Search the data below, and report every line in which "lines" occurs.

• • •

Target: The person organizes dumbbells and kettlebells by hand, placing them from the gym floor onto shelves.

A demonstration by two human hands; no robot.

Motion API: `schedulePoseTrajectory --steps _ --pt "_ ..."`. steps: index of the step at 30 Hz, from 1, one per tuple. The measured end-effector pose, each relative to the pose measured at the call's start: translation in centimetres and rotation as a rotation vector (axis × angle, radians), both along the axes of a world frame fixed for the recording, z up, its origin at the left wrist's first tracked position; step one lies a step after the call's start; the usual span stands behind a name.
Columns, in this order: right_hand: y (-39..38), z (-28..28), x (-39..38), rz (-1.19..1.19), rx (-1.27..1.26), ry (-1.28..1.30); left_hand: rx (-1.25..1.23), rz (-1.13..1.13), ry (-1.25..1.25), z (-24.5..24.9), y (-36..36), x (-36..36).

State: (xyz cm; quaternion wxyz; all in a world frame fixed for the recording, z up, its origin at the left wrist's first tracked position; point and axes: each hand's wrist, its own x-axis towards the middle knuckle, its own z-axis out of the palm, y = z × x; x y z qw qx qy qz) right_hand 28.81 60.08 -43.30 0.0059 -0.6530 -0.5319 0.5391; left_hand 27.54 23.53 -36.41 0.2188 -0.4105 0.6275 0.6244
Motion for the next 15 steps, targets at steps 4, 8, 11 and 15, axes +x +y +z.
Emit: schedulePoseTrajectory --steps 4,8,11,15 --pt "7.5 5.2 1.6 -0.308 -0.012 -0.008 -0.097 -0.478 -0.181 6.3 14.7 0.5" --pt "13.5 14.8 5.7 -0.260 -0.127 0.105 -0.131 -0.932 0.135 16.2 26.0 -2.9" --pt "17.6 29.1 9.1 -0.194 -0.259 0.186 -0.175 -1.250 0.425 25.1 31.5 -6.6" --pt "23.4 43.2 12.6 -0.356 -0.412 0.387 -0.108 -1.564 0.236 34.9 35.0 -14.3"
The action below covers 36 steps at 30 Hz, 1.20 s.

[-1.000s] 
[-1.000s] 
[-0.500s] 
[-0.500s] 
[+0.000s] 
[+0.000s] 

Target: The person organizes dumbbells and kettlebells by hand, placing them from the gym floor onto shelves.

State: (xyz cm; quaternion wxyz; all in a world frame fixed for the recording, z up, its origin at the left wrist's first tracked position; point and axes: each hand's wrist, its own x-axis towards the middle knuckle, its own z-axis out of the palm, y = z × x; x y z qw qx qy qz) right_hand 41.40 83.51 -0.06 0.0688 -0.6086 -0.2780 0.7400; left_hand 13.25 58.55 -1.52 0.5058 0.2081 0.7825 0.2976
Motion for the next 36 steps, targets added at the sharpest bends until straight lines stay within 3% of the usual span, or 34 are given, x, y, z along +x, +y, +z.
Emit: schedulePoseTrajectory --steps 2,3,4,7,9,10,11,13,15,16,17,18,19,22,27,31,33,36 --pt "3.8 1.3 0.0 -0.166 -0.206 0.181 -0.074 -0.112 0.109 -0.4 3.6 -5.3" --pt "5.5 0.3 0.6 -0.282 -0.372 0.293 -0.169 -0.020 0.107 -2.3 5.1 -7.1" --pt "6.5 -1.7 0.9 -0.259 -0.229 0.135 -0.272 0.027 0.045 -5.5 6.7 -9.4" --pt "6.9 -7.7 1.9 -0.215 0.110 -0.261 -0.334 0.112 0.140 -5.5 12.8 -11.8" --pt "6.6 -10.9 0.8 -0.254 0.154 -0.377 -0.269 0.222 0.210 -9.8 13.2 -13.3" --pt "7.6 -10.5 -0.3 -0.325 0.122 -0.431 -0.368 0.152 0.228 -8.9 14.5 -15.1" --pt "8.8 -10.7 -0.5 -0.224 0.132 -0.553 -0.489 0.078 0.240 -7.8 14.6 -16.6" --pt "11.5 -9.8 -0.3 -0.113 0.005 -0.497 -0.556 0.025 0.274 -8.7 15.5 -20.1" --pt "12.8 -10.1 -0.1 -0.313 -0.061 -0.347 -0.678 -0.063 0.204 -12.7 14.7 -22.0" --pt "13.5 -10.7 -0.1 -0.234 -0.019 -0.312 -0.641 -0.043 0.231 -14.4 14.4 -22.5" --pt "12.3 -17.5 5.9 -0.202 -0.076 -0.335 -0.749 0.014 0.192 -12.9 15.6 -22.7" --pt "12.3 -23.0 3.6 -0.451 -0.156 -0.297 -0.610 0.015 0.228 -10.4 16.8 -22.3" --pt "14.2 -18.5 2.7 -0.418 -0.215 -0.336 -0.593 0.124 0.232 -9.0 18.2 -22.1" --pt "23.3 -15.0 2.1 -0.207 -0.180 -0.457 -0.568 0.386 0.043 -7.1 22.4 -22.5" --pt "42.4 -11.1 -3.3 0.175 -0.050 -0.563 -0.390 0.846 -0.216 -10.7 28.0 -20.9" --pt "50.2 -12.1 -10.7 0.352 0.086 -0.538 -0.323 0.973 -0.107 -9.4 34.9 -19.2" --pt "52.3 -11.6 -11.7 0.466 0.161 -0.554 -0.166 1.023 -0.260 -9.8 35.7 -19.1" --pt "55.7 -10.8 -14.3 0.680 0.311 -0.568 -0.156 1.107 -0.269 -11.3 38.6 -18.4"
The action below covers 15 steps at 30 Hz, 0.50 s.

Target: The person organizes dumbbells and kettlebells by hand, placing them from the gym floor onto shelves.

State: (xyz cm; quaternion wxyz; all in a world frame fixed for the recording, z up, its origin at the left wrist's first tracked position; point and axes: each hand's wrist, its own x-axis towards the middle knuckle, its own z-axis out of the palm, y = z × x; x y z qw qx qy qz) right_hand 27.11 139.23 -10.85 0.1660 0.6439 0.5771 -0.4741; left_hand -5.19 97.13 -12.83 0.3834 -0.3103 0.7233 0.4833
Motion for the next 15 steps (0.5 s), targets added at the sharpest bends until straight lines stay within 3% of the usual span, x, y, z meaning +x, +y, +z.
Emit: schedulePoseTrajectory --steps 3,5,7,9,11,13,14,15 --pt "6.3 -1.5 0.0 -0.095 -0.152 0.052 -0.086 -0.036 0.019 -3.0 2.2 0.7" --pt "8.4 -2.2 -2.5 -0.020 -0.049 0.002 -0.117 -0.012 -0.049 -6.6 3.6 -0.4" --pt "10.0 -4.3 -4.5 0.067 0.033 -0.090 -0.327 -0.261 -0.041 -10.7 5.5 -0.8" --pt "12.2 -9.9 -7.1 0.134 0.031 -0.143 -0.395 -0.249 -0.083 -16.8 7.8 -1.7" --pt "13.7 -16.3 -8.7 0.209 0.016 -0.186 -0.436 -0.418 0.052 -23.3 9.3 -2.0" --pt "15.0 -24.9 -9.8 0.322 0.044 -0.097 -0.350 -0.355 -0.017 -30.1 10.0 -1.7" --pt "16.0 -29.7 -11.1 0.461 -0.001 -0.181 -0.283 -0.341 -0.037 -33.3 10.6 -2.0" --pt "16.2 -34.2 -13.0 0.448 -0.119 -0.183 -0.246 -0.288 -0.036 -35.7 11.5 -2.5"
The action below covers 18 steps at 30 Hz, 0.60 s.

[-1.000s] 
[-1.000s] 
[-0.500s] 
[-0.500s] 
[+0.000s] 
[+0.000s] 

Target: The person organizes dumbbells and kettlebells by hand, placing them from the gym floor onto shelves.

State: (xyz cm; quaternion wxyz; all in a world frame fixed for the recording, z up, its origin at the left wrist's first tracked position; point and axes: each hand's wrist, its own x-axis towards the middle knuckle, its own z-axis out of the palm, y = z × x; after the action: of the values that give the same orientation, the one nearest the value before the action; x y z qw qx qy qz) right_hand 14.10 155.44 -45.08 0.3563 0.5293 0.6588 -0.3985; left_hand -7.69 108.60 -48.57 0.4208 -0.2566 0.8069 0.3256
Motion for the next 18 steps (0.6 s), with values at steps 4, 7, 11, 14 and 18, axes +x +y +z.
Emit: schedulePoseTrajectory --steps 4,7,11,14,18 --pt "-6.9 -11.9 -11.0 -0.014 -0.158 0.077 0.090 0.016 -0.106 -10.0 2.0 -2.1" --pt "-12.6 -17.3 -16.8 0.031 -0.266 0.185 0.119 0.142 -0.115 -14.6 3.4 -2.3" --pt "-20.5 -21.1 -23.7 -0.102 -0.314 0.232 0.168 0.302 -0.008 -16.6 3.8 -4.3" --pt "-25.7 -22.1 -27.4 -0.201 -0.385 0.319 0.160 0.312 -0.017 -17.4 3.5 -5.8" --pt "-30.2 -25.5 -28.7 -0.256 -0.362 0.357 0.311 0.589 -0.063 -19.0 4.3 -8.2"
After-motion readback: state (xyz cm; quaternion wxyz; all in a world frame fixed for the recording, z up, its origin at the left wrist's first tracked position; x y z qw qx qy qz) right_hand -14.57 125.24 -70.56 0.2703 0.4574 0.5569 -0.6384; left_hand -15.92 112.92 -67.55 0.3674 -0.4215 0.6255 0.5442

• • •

### SOLUTION TO THIS TASK
Motion for the next 36 steps, targets added at the sharpest bends until straight lines stay within 3% of the usual span, or 34 are given, x, y, z along +x, +y, +z.
Motion for the next 15 steps (0.5 s), targets added at the sharpest bends until straight lines stay within 3% of the usual span, x, y, z meaning +x, +y, +z.

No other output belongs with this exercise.